Work required:
Every line between the top of the data below and the line with "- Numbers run", both ends included, must be retyped exactly.

Available data:
────────────────────────────────────────

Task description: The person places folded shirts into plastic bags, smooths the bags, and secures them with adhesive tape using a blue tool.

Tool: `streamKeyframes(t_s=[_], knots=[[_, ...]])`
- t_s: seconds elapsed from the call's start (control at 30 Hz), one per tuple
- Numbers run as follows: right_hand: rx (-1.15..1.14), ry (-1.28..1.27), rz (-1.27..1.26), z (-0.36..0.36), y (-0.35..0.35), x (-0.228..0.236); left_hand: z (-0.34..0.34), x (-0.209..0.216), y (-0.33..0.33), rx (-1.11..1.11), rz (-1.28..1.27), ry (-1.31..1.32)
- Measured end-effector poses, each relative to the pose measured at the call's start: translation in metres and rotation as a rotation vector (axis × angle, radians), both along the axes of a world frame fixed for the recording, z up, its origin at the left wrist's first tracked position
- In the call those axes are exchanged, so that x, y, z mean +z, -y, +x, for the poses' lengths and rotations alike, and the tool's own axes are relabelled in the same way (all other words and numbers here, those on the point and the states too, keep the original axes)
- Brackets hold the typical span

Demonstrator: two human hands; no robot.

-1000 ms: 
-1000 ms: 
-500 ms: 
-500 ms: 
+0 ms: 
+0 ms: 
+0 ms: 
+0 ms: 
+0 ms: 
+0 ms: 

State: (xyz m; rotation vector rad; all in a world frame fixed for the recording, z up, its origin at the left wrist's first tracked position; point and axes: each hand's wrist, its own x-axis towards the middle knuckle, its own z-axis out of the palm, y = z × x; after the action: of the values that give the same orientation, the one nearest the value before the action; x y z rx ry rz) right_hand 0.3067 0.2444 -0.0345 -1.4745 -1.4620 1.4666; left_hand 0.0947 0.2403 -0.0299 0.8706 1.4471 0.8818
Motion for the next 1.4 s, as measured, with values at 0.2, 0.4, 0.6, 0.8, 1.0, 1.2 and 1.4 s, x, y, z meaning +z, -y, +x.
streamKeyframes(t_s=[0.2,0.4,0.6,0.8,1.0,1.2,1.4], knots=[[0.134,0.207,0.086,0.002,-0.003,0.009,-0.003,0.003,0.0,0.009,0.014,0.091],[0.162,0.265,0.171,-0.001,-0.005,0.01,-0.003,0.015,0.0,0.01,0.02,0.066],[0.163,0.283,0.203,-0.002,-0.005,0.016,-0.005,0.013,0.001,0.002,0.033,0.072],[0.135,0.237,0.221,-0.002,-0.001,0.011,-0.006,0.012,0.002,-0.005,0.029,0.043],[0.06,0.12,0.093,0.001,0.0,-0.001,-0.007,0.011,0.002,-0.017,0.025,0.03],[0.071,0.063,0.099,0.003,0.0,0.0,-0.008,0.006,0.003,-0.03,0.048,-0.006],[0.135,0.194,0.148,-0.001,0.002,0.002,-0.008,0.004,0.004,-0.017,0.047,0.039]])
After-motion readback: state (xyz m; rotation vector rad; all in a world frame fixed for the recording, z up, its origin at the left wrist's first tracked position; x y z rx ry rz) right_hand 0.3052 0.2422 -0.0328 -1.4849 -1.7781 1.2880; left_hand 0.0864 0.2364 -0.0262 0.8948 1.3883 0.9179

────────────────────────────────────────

Completed exercise:
Task description: The person places folded shirts into plastic bags, smooths the bags, and secures them with adhesive tape using a blue tool.

Tool: `streamKeyframes(t_s=[_], knots=[[_, ...]])`
- t_s: seconds elapsed from the call's start (control at 30 Hz), one per tuple
- Numbers run as follows: right_hand: rx (-1.15..1.14), ry (-1.28..1.27), rz (-1.27..1.26), z (-0.36..0.36), y (-0.35..0.35), x (-0.228..0.236); left_hand: z (-0.34..0.34), x (-0.209..0.216), y (-0.33..0.33), rx (-1.11..1.11), rz (-1.28..1.27), ry (-1.31..1.32)

No further answer will be given.